All of the data should be reproduced word for word, though its pictures must be omitted.

Top of Data segment

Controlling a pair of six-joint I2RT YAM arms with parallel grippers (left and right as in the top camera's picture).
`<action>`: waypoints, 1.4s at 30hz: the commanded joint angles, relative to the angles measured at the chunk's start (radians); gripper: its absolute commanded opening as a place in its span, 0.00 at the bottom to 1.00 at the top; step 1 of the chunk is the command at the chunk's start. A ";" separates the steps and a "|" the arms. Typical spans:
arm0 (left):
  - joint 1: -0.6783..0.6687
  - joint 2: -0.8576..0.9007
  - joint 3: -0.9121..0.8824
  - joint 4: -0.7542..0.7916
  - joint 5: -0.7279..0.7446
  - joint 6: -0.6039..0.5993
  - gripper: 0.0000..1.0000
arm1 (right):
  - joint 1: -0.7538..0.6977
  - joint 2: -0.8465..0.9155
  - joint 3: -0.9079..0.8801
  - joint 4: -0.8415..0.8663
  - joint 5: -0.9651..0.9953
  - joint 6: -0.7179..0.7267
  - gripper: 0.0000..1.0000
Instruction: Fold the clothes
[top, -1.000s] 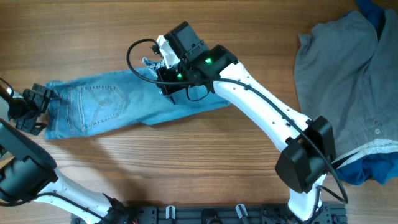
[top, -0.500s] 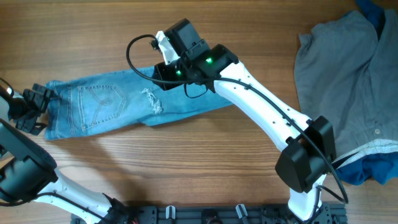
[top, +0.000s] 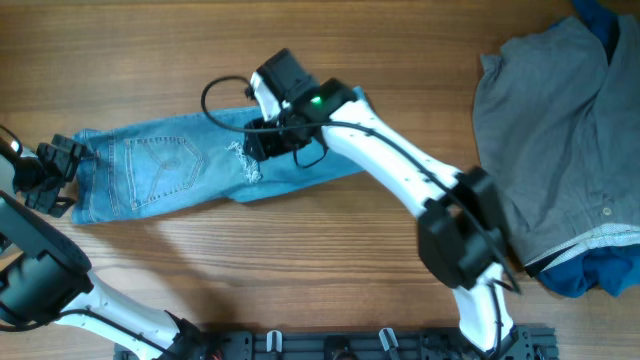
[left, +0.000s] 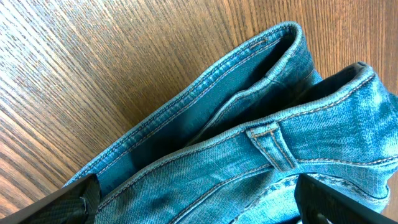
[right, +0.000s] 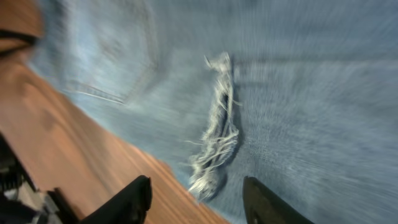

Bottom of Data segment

* [Your response]
Controlling a pair of six-joint I2RT YAM arms with parallel grippers (left and right as in the top camera's picture).
`<action>`: waypoints, 1.4s at 30hz: the commanded joint angles, relative to the angles measured at the chunk's start (radians); gripper: its absolute commanded opening as a place in its span, 0.00 at the bottom to 1.00 at the top; step 1 of the chunk is the command at the chunk's start. A ";" separates the steps and a "|" the arms. Typical spans:
arm0 (left):
  - joint 1: -0.6783..0.6687
  - joint 2: -0.8576..0.9007
  - joint 3: -0.9121..0.8824
  - joint 4: -0.7542..0.7916
  - joint 5: -0.7279..0.7446
  - joint 6: -0.6039..0.5993
  - gripper: 0.0000..1.0000
arm1 (right):
  - joint 1: -0.7538..0.6977
  - joint 2: -0.8465..0.9155
  - joint 3: -0.9079..0.8801
  - joint 4: -0.8415..0.8663
  - joint 5: -0.9651..0.9953
  - joint 6: -0.7179..0.7267
  - gripper: 0.0000..1.0000
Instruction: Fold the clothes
[top, -1.000s] 
[top, -0.500s] 
[top, +0.000s] 
[left, +0.000s] 
[right, +0.000s] 

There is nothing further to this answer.